Work task:
Repeat exactly, and only, the lines below starting at the line that contains "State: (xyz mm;" and ending at the line that contains "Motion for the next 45", inclusive of both.

Start of Information provided

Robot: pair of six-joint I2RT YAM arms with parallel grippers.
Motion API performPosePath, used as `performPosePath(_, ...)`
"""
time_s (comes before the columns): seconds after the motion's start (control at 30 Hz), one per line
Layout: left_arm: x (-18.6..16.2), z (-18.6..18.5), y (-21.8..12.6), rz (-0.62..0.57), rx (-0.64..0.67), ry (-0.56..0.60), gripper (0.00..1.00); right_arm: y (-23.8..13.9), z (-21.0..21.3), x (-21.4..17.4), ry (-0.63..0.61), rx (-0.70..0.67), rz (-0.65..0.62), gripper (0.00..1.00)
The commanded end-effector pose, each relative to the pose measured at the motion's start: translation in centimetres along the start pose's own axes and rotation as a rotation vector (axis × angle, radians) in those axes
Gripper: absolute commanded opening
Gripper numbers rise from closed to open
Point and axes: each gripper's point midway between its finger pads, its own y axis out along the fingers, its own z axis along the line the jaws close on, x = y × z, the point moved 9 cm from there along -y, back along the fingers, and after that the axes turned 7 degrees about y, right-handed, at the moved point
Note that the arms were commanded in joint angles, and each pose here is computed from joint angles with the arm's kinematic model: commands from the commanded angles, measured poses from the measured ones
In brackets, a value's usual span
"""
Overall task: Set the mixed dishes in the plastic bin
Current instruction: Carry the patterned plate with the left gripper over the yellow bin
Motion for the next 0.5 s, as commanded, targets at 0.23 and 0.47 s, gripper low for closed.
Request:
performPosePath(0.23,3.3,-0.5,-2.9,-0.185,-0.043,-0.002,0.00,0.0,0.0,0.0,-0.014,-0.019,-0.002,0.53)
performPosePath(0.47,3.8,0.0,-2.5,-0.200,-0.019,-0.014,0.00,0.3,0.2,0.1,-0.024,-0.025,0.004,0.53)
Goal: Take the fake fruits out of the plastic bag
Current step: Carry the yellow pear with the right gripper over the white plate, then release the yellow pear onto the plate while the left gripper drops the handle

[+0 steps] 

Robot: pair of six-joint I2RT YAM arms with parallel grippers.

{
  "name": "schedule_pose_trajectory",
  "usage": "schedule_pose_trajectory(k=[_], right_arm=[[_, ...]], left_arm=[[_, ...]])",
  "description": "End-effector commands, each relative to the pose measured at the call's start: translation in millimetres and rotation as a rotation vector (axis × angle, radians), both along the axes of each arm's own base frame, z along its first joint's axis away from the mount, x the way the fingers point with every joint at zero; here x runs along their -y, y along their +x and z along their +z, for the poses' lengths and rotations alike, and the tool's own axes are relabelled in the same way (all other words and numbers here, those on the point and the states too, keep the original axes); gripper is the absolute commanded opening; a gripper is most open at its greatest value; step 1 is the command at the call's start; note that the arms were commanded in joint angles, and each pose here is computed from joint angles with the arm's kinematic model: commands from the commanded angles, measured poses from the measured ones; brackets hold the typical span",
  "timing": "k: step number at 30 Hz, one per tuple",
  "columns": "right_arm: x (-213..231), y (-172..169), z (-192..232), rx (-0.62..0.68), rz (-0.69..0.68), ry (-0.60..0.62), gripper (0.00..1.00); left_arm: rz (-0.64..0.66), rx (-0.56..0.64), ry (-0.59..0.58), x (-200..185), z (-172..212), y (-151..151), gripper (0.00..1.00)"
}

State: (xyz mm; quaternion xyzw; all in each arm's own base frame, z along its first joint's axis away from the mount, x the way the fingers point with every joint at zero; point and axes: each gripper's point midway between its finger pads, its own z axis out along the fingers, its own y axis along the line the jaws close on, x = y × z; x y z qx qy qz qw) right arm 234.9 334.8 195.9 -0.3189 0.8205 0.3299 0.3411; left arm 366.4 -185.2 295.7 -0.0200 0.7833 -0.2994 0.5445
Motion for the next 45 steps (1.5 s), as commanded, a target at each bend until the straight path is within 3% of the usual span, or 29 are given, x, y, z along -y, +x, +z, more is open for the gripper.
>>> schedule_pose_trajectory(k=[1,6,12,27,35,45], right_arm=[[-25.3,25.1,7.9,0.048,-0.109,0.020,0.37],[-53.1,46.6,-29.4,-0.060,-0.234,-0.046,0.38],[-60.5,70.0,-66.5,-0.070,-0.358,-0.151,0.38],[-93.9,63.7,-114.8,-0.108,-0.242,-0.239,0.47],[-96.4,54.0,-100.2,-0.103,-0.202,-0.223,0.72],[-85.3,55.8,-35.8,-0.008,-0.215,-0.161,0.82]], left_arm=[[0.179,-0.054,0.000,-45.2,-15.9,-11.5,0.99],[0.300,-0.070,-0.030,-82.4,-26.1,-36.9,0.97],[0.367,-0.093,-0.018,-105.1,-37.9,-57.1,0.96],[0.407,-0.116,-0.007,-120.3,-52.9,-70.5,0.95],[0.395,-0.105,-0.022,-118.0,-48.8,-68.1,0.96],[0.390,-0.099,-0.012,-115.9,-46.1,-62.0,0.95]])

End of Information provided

Result for this exercise:
State: (xyz mm; quaternion xyzw; all in each arm's own base frame, z along its first joint's axis away from the mount, x the way the fingers point with every joint at zero; point and axes: each gripper's point midway between its finger pads, its own z axis out along the fingers, its own y axis along the line the jaws close on, x = y × z; x y z qx qy qz qw) right arm 234.9 334.8 195.9 -0.3189 0.8205 0.3299 0.3411; left arm 366.4 -185.2 295.7 -0.0200 0.7833 -0.2994 0.5445
Motion for the next 45 steps (1.5 s), as commanded, a target at each bend until the straight path is within 3% of the usual span, or 29 are given, x, y, z along -y, +x, +z, more is open for the gripper.

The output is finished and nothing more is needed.